If so, from an evolutionary point of view pain is not a negative but rather a necessary phenomenon. It is reasonable to think that without pain the chances of survival of humankind, and of any animal species, would be much lower. The inherited condition known as congenital insensitivity to pain confirms the necessity of pain for surviving: people affected by such disorder frequently die prematurely due to complications of trauma and injuries (51).
The issue to address, then, is whether and to what extent it is worth to manage pain simply by silencing or abolishing it. Completely suppressing pain would mean eliminating a system of physiological feedback regulation between the subject and the outside world. In other words, the capacity for experiencing pain is necessary for the survival of living organisms. The individual fitness would be consequently affected if pain was simply removed. The reason is that both positive and negative rewards are necessary for an appropriate evaluation of the external world.
This is not to say that all pain is “valuable,” or that not being able tolerating pain is unjustifiable or in any way worthy of stigmatization. There may be conditions of pain that the subject cannot—and should not be requested to—endure [which they are is open to controversy, e.g., particularly debilitating chronic pain, or end-of-life conditions. See for instance the Final Report by the President's Commission on Combating Drug Addiction and the Opioid Drugs (52)]. In these cases, the use of painkillers, including exceptionally opioids, would indeed be both medically and ethically justified. Our argument directs itself exclusively against the use of opioids, where this is not—or not demonstrably—the case, recognizing that the drawing of this limit can be a difficult challenge. Moreover, we stress also the ethical need to enhance the search for alternative, non-addictive painkillers, including non-addictive opioids like recently suggested by Severino et al. (53).

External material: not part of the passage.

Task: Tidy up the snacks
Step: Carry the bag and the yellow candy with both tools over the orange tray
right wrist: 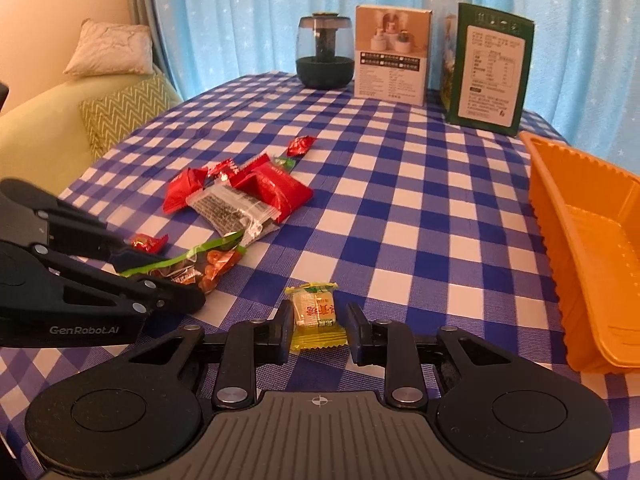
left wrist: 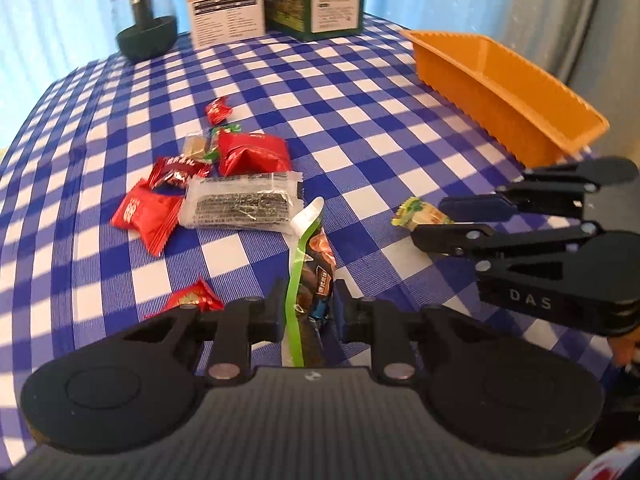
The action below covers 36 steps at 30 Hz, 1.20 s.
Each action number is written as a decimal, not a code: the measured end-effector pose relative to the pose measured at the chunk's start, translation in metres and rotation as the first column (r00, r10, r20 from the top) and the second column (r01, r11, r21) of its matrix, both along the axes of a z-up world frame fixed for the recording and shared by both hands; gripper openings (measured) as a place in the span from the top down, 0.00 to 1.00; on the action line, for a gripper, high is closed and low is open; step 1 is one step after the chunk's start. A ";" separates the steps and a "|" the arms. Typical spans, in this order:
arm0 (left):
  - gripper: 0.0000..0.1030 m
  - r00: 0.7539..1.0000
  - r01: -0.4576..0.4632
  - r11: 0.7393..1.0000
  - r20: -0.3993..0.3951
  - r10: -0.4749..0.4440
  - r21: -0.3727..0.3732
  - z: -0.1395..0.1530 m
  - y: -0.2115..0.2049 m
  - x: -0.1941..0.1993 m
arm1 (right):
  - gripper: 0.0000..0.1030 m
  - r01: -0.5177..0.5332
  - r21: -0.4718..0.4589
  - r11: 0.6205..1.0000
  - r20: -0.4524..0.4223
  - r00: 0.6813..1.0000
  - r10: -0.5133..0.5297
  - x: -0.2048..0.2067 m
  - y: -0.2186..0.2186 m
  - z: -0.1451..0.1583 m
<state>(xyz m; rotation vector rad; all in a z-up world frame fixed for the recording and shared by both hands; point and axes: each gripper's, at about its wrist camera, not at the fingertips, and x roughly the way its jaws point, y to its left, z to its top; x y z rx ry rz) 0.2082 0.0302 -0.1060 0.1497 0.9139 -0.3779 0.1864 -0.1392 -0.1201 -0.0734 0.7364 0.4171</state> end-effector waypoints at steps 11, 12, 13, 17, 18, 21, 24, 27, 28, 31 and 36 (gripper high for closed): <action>0.81 0.993 -0.114 0.988 -0.003 0.114 -0.103 0.019 -0.010 -0.019 | 0.73 0.060 0.010 0.998 0.050 0.997 -0.060 -0.019 -0.024 0.024; 0.81 0.993 -0.120 0.987 -0.001 0.120 -0.111 0.022 -0.012 -0.021 | 0.73 0.067 0.013 0.998 0.054 0.996 -0.067 -0.021 -0.027 0.026; 0.81 0.992 -0.123 0.985 0.001 0.124 -0.122 0.025 -0.015 -0.022 | 0.73 0.075 0.016 0.997 0.059 0.995 -0.076 -0.023 -0.030 0.028; 0.81 0.993 -0.116 0.980 0.008 0.119 -0.160 0.037 -0.030 -0.024 | 0.73 0.109 0.033 0.993 0.084 0.990 -0.112 -0.030 -0.045 0.040; 0.81 0.993 -0.112 0.980 0.012 0.115 -0.165 0.040 -0.035 -0.024 | 0.73 0.121 0.038 0.992 0.089 0.988 -0.124 -0.031 -0.050 0.043; 0.81 0.994 -0.098 0.978 0.029 0.105 -0.185 0.050 -0.053 -0.022 | 0.73 0.156 0.058 0.986 0.109 0.981 -0.162 -0.034 -0.067 0.054; 0.81 0.995 -0.078 0.976 0.049 0.090 -0.203 0.059 -0.072 -0.019 | 0.73 0.199 0.068 0.978 0.136 0.969 -0.206 -0.035 -0.085 0.065; 0.81 0.995 -0.055 0.974 0.067 0.072 -0.220 0.068 -0.093 -0.012 | 0.73 0.247 0.070 0.966 0.159 0.954 -0.255 -0.031 -0.108 0.075; 0.81 0.995 -0.046 0.973 0.073 0.064 -0.226 0.071 -0.101 -0.009 | 0.73 0.265 0.069 0.962 0.166 0.947 -0.273 -0.030 -0.116 0.077; 0.81 0.995 -0.024 0.969 0.087 0.046 -0.245 0.079 -0.124 -0.002 | 0.73 0.325 0.071 0.943 0.180 0.926 -0.333 -0.023 -0.143 0.084; 0.81 0.995 0.023 0.962 0.101 0.005 -0.271 0.084 -0.162 0.013 | 0.73 0.407 0.091 0.909 0.191 0.889 -0.417 -0.012 -0.186 0.087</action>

The Responsibility of Drug Companies and Medical Doctors
The opioids epidemics was partly initiated by the pharmaceutical companies which developed a very potent opiate analgesic without warning against—or at worst even denying—the risk of addiction. A pro-opioids campaign was initiated on the basis of the erroneous assumption that the use of this medication was free of any risk of addiction (23). These companies put great social pressure on medical doctors and this massively affected both public opinion and professional standards. The influence that pharmaceutical companies have on society and how they impact public opinion and professional choices is ethically problematic and requires a specific analysis.
First, the reasons behind such influence should be scrutinized: what is the aim of drug companies' battle in favor of opioids medication? Is it patients' interest or rather their own (economic) interest, or a combination of both?

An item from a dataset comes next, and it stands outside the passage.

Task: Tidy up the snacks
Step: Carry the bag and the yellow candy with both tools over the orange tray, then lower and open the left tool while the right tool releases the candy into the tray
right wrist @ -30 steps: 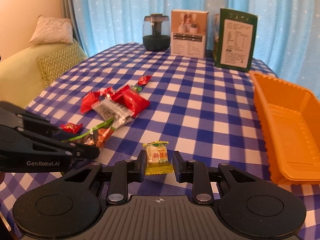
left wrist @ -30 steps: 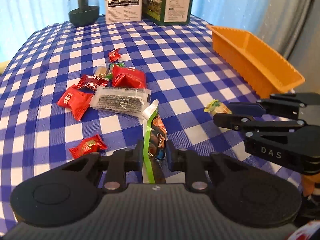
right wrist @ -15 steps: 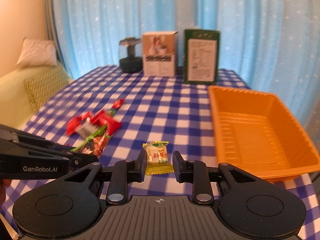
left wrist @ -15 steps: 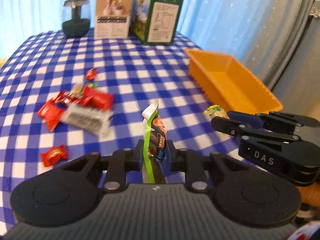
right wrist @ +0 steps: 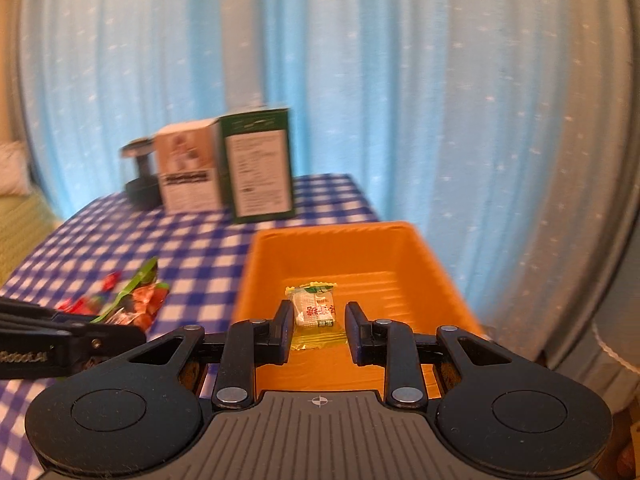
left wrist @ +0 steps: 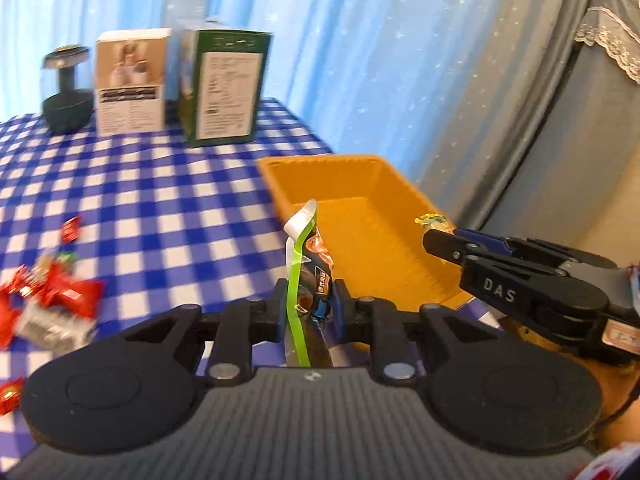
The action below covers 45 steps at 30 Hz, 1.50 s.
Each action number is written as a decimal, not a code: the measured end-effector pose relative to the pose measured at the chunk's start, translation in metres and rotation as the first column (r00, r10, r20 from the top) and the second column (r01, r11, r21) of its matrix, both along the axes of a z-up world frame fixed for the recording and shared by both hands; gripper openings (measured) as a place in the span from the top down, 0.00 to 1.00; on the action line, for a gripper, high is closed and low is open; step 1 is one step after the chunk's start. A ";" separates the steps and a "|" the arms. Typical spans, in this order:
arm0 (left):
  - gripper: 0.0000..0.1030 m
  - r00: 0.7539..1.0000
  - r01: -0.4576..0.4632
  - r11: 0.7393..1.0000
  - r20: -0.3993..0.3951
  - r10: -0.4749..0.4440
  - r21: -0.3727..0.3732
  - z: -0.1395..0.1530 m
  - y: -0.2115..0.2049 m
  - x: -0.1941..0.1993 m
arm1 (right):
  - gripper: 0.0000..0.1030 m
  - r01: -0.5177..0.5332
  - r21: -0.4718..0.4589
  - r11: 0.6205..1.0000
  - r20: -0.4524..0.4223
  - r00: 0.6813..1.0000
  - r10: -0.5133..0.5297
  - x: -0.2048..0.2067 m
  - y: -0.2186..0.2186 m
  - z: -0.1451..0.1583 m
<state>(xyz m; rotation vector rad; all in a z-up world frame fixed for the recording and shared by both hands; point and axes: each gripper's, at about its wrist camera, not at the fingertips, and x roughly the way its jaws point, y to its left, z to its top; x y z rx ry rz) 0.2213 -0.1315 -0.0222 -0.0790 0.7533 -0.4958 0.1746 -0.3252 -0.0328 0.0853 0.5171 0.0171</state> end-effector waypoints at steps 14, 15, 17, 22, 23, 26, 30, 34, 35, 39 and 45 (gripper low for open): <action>0.81 0.995 0.095 0.995 -0.025 -0.095 0.016 -0.024 -0.079 0.033 | 0.73 0.101 0.088 0.991 -0.074 0.993 -0.095 0.017 -0.060 -0.025; 0.81 0.995 0.098 0.995 -0.028 -0.098 0.019 -0.026 -0.082 0.034 | 0.73 0.105 0.091 0.990 -0.077 0.992 -0.098 0.018 -0.061 -0.026; 0.81 0.994 0.106 0.994 -0.032 -0.105 0.020 -0.030 -0.087 0.038 | 0.73 0.112 0.100 0.989 -0.082 0.991 -0.104 0.019 -0.063 -0.027; 0.79 0.995 0.095 0.995 -0.033 -0.095 -0.002 -0.041 -0.094 0.052 | 0.73 0.121 0.111 0.986 -0.088 0.990 -0.112 0.020 -0.067 -0.028; 0.75 0.995 0.085 0.996 -0.044 -0.085 0.000 -0.043 -0.094 0.056 | 0.73 0.123 0.111 0.986 -0.091 0.989 -0.113 0.022 -0.066 -0.029; 0.75 0.997 0.073 0.997 -0.036 -0.073 0.001 -0.041 -0.087 0.056 | 0.73 0.122 0.112 0.986 -0.097 0.989 -0.111 0.023 -0.066 -0.030; 0.75 0.998 0.054 0.999 -0.019 -0.054 0.000 -0.036 -0.073 0.050 | 0.73 0.118 0.115 0.986 -0.098 0.989 -0.107 0.024 -0.064 -0.030; 0.75 0.999 0.036 0.999 -0.014 -0.036 -0.004 -0.031 -0.061 0.046 | 0.73 0.104 0.117 0.988 -0.087 0.992 -0.094 0.024 -0.060 -0.028; 0.74 0.999 0.032 0.999 -0.015 -0.032 -0.005 -0.030 -0.058 0.045 | 0.73 0.101 0.120 0.988 -0.084 0.992 -0.091 0.024 -0.060 -0.028; 0.70 1.000 0.010 1.000 -0.015 -0.010 0.000 -0.030 -0.048 0.040 | 0.69 0.097 0.164 0.982 -0.064 0.994 -0.088 0.025 -0.062 -0.027; 0.61 1.000 -0.024 0.999 -0.007 0.024 0.030 -0.030 -0.034 0.027 | 0.31 0.144 0.192 0.971 -0.022 0.990 -0.142 0.014 -0.069 -0.022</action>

The behavior of medical doctors should also be critically assessed. If even when they know about the risk of addiction physicians still choose to prescribe opioids, such choice may be ethically problematic. It is true that it is not easy for the doctor to choose how to best help the patient and maybe the sole cost-benefit analysis is insufficient per se to solve the dilemma. The risk of addiction may be outweighed by the benefit of pain-relief, but this is a difficult medical and psychological evaluation that must be done with great care, not least since there may be quite large differences between different individuals concerning the best possible treatment. Moreover, if the mere fact that a medical doctor prescribes a medication makes lay people believe that such medication is ethically unproblematic, this means that what the doctor says is not neutral but has important consequences both in terms of opinions and in terms of action, mainly influencing them at the unaware level. This fact is ethically significant.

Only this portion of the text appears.